Arent Dircksz. Vos (1500 - Den Haag, 30 mei 1570) was pastoor in de Domkerk te De Lier, Nederland, die in 1566 overging tot het protestantisme om verder te gaan als predikant. In 1567 werd hem door het Hof verboden nog verder te prediken, maar ondanks het verbod ging hij door. Later is hij gevangengenomen, ter dood veroordeeld en verbrand op de brandstapel na te zijn gewurgd. Naast predikant was hij ook dichter van geuzenliederen.

Rond 1566 kwam het calvinisme op in de toenmalige Rooms-katholieke Nederlandse provincies. Omdat calvinisten tegen de verering van beelden waren en tegen de rijkdom van de kerk, ontstond in 1566 de Beeldenstorm, waarbij de inventaris van veel kerken werd vernield. Zo ook in Holland en de parochie van De Lier. De toenmalige pastoor Arent Dircksz. Vos, priesterbroeder van de Duitse Orde, ging over tot het calvinisme en liet de beelden in de Lierse kerk verbranden. Van het beeld van St. Joris op een paard werd door hem het zilveren harnas van 10¼ pond, met hamer en beitel, verwijderd. Naderhand heeft hij het beeld in de wijngaard gezet om er later bier mee te brouwen, door zijn brouwketel ermee te stoken. Verder doopte hij de kinderen in de nieuwe religie, leerde hij de mensen Nederlandstalige psalmen zingen, werd het Onzevader in het Nederlands gebeden en werden de doden begraven volgens het protestantisme.

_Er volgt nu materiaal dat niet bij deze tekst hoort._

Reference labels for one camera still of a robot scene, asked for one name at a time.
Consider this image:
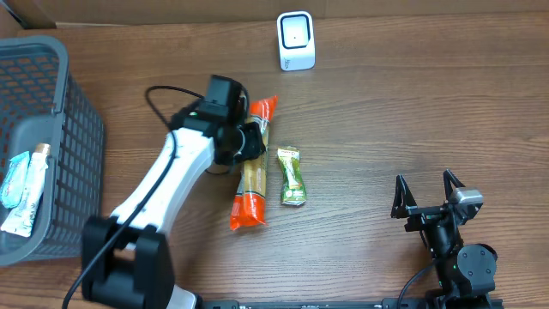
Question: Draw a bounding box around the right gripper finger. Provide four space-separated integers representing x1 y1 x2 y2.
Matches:
391 174 417 215
443 169 464 200

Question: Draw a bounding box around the orange spaghetti packet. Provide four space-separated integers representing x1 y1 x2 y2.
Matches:
229 96 279 230

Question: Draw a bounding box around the green snack pouch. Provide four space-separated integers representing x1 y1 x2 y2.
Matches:
277 147 307 207

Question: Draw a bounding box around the teal snack packet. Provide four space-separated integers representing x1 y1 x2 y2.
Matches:
1 151 30 209

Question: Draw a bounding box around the white tube gold cap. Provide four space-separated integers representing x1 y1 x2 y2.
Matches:
1 143 51 238

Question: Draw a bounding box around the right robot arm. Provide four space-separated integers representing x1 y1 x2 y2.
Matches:
383 169 504 309

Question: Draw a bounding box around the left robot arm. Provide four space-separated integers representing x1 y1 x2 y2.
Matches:
63 75 265 309

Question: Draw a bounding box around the white barcode scanner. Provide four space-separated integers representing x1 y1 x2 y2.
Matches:
276 10 316 71

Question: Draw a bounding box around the grey plastic shopping basket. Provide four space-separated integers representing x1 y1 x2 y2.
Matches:
1 36 106 266

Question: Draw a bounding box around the brown cardboard backdrop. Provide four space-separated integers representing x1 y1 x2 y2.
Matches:
1 0 548 28

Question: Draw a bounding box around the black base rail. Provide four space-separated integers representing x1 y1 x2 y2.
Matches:
197 298 504 309

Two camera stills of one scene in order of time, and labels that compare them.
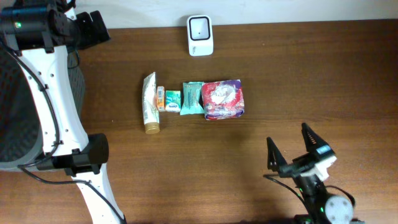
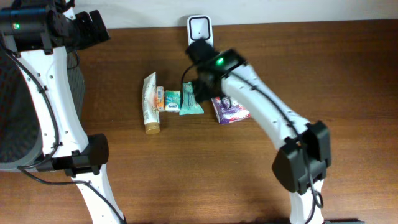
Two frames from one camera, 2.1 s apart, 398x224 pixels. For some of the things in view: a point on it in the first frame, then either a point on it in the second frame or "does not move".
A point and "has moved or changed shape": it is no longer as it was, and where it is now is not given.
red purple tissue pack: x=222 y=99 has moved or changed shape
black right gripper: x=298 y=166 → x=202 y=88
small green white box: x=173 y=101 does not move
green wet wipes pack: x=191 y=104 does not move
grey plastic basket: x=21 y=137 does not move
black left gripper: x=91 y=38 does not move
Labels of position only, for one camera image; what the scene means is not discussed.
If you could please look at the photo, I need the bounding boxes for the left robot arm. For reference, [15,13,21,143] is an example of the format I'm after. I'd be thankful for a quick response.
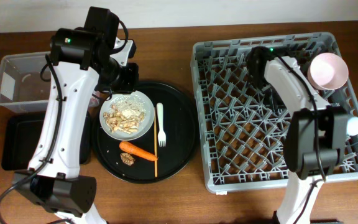
[11,7,139,223]

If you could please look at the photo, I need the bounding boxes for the grey dishwasher rack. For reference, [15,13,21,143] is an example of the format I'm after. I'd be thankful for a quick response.
[190,31,358,194]

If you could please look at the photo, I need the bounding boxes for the walnut piece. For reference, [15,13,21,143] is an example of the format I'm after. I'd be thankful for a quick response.
[120,152,135,166]

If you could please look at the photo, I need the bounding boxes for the wooden chopstick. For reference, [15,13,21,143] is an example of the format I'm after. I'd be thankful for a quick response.
[154,108,158,178]

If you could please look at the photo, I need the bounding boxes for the orange carrot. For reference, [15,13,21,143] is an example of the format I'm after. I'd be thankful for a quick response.
[119,141,158,161]

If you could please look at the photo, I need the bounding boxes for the white plastic fork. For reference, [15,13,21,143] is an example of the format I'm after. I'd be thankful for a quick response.
[157,103,167,147]

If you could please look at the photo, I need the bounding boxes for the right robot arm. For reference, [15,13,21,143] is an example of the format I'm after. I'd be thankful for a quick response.
[246,46,349,223]

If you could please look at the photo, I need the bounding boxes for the peanut shells and rice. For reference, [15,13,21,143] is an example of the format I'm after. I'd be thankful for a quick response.
[102,95,146,135]

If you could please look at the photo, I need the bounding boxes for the pink bowl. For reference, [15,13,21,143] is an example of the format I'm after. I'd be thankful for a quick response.
[307,53,349,90]

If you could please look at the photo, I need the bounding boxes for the grey plate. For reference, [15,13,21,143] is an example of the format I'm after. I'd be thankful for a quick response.
[99,91,154,141]

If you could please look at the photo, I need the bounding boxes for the cream cup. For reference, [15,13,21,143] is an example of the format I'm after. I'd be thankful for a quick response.
[346,116,358,136]

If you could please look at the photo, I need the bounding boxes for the black rectangular bin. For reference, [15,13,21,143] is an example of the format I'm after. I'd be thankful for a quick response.
[1,110,92,171]

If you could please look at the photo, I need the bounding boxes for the round black tray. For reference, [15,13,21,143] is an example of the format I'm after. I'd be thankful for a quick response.
[91,81,200,184]

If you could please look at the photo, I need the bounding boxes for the clear plastic bin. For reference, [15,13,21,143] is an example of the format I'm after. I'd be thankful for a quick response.
[0,51,101,113]

Onder andere door de Beeldenstorm raakten de Nederlandse provincies in oorlog met de landheer van de provincies, de Spaanse koning. Voor en gedurende de Tachtigjarige Oorlog schreef Vos diverse geuzenliederen, waaronder het beroemde geuzenlied: ‘Slaet opten trommele’.

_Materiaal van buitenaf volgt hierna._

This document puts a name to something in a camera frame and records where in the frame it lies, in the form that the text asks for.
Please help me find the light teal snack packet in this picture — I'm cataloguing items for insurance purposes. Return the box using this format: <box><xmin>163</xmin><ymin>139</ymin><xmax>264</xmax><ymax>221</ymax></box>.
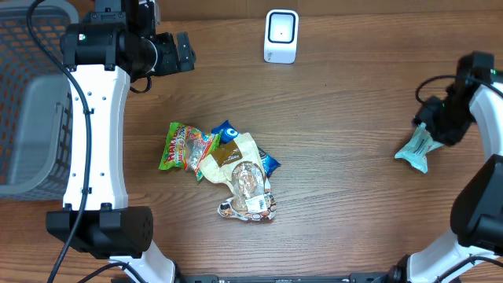
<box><xmin>395</xmin><ymin>123</ymin><xmax>443</xmax><ymax>174</ymax></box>

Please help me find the blue Oreo cookie pack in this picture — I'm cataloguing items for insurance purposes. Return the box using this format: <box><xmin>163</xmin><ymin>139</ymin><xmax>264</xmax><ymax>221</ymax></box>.
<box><xmin>211</xmin><ymin>120</ymin><xmax>281</xmax><ymax>178</ymax></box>

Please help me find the green Haribo gummy bag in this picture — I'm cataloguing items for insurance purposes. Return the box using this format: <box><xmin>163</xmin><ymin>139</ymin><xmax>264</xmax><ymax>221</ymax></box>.
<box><xmin>158</xmin><ymin>122</ymin><xmax>221</xmax><ymax>181</ymax></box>

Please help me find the beige brown cookie pouch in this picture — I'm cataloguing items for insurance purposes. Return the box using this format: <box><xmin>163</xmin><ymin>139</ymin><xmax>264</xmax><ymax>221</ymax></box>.
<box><xmin>200</xmin><ymin>133</ymin><xmax>277</xmax><ymax>222</ymax></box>

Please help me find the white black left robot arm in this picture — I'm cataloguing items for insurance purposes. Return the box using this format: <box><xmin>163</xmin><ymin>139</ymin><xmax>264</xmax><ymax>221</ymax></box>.
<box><xmin>46</xmin><ymin>1</ymin><xmax>196</xmax><ymax>282</ymax></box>

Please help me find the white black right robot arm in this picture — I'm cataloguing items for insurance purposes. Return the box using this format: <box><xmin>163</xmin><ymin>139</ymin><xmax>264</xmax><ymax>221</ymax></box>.
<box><xmin>386</xmin><ymin>51</ymin><xmax>502</xmax><ymax>282</ymax></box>

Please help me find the white barcode scanner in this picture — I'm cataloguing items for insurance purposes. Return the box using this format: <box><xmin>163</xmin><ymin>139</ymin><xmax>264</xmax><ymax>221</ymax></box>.
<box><xmin>263</xmin><ymin>9</ymin><xmax>299</xmax><ymax>64</ymax></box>

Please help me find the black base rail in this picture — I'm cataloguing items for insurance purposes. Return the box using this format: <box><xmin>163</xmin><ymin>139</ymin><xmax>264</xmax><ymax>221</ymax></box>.
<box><xmin>174</xmin><ymin>266</ymin><xmax>407</xmax><ymax>283</ymax></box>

Op 10 januari 1567 werd Vos gevangengenomen om vrijgelaten te worden onder voorwaarde dat hij niet meer het protestantse geloof mocht uitdragen. Uiteindelijk heeft hij zich daaraan niet gehouden en is hij doorgegaan met prediken, waarna hij opnieuw werd gevangengenomen en ter dood werd veroordeeld. Vos zat gevangen samen met Adriaen Jans van Berckou, sinds 1560 pastoor van IJselmonde, Sybrand Jansz., sinds 1562 pastoor te Schagen die in mei 1567 was uitgeweken, en Wouter Symonsz., karmeliet en priester, later predikant. De executie werd uitgevoerd op 30 mei 1570, waarbij zij eerst gewurgd en daarna verbrand werden in Den Haag. Drie dagen daarvoor werden zij uit hun ambt gezet door de bisschop van 's-Hertogenbosch.

Een gebrandschilderd raam aan de noordzijde van de Lierse Dom herinnert nog aan de voormalig pastoor en predikant, alsook een straatnaam in het dorp naast de kerk.